→ **WORK ITEM**
Compute how many lines below contain the word "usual" and respond with that number only.
DATA FOR THIS TASK Block Start
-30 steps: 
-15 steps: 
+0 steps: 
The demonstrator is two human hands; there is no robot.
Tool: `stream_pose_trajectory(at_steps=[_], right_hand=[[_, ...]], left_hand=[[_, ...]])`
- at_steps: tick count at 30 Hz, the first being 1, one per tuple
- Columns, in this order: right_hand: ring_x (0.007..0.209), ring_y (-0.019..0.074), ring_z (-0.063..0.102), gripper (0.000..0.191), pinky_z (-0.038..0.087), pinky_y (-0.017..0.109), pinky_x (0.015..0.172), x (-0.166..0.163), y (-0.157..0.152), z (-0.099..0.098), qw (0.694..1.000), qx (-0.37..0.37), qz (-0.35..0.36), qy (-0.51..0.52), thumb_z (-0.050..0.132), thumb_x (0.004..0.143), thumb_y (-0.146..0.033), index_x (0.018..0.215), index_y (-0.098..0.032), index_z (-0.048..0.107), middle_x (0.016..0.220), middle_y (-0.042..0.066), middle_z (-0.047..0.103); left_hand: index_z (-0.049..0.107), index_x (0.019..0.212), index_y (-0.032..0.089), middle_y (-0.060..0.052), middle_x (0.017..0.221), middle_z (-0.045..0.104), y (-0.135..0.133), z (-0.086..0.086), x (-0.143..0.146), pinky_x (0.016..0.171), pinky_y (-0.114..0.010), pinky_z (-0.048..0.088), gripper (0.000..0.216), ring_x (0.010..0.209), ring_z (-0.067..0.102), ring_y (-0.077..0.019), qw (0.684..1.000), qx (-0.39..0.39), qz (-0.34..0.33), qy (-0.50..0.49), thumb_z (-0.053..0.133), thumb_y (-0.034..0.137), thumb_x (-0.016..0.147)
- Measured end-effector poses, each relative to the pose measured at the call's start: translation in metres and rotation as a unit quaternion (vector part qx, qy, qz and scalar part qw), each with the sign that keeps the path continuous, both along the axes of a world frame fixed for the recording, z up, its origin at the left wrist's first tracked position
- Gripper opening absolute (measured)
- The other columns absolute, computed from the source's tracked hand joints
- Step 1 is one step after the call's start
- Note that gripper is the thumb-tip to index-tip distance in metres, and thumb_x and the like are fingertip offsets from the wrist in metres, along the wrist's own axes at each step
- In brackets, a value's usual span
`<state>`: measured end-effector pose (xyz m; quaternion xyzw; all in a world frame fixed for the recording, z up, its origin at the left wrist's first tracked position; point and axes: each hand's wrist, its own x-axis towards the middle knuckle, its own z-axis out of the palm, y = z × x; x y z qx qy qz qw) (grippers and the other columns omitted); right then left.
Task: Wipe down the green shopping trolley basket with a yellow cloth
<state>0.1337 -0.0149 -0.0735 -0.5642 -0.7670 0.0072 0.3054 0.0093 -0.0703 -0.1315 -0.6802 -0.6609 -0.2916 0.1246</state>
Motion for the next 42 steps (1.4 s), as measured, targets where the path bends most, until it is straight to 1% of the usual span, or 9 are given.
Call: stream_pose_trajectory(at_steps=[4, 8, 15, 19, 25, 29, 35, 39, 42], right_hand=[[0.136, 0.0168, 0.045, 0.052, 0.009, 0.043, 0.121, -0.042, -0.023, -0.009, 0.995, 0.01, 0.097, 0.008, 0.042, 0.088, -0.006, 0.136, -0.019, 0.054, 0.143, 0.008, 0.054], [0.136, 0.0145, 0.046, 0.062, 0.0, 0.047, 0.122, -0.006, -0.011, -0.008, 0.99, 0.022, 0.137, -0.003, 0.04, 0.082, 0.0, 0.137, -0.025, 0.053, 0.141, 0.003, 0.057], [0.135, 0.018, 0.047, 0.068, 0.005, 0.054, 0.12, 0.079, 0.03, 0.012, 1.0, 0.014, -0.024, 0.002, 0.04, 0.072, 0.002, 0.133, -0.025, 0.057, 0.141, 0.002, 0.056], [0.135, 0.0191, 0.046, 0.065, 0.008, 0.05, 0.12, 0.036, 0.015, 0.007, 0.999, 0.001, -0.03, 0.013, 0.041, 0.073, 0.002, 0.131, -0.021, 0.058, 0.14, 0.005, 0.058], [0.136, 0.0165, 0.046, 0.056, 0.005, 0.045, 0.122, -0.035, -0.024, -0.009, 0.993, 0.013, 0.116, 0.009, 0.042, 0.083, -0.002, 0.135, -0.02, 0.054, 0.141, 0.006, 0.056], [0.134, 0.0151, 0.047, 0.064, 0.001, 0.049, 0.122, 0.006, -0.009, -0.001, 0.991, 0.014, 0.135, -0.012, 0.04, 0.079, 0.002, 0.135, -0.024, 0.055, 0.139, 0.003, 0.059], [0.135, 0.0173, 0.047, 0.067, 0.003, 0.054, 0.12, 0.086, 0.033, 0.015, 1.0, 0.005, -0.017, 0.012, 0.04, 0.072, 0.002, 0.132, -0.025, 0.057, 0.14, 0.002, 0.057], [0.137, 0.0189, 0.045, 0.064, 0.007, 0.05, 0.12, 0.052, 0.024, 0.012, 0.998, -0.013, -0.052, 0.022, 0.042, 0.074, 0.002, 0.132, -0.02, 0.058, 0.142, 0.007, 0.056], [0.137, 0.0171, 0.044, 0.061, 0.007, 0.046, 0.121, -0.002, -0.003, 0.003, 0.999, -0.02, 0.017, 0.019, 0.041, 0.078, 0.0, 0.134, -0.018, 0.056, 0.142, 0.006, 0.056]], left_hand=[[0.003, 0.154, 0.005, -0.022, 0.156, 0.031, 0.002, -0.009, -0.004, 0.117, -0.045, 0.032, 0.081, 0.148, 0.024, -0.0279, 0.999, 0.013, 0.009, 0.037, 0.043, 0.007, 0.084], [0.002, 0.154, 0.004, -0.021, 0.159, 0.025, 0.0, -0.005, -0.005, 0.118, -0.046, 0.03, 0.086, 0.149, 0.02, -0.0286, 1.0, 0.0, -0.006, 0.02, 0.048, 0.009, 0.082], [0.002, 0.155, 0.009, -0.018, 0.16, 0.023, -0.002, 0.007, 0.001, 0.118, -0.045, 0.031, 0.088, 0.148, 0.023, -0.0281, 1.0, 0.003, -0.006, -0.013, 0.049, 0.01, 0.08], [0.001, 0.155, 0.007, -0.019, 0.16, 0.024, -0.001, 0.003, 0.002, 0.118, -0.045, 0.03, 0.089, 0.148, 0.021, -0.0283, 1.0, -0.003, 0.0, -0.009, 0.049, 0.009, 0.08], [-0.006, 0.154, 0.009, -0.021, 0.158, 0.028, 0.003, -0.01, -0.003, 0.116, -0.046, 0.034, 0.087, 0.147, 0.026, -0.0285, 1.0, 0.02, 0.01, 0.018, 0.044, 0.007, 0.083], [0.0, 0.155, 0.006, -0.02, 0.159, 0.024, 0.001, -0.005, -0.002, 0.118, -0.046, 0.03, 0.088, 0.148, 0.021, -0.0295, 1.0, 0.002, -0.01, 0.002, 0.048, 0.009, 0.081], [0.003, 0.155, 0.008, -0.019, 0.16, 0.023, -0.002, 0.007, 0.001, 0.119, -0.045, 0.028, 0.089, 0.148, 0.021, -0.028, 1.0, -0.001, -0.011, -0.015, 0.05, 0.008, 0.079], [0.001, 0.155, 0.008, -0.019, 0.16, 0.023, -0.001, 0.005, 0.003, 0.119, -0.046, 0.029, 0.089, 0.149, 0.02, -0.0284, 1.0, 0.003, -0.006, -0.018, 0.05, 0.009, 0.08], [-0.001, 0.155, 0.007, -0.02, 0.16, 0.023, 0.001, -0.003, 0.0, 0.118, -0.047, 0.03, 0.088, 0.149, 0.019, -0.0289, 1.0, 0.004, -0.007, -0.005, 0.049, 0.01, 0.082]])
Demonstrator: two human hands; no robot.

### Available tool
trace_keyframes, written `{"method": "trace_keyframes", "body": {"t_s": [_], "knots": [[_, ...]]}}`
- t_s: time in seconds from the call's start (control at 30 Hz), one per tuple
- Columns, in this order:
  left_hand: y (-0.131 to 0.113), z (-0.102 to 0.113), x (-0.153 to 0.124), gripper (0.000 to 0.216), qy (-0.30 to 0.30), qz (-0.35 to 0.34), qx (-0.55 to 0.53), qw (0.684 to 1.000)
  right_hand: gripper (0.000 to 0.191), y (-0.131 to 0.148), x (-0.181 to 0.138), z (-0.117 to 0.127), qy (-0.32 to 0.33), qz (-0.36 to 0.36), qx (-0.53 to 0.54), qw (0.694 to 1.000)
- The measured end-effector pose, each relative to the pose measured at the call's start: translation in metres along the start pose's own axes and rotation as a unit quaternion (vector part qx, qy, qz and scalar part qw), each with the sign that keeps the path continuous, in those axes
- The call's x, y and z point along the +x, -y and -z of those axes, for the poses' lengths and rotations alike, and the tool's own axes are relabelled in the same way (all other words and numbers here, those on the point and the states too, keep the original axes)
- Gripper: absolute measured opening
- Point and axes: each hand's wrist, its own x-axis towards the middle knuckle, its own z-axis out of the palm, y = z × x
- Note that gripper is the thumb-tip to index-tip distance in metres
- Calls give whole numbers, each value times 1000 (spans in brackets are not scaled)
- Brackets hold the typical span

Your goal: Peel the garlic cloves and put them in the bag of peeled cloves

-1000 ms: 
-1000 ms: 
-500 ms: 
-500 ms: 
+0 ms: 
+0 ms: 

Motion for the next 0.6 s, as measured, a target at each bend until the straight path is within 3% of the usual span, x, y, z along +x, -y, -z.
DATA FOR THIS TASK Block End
→ **ANSWER**
3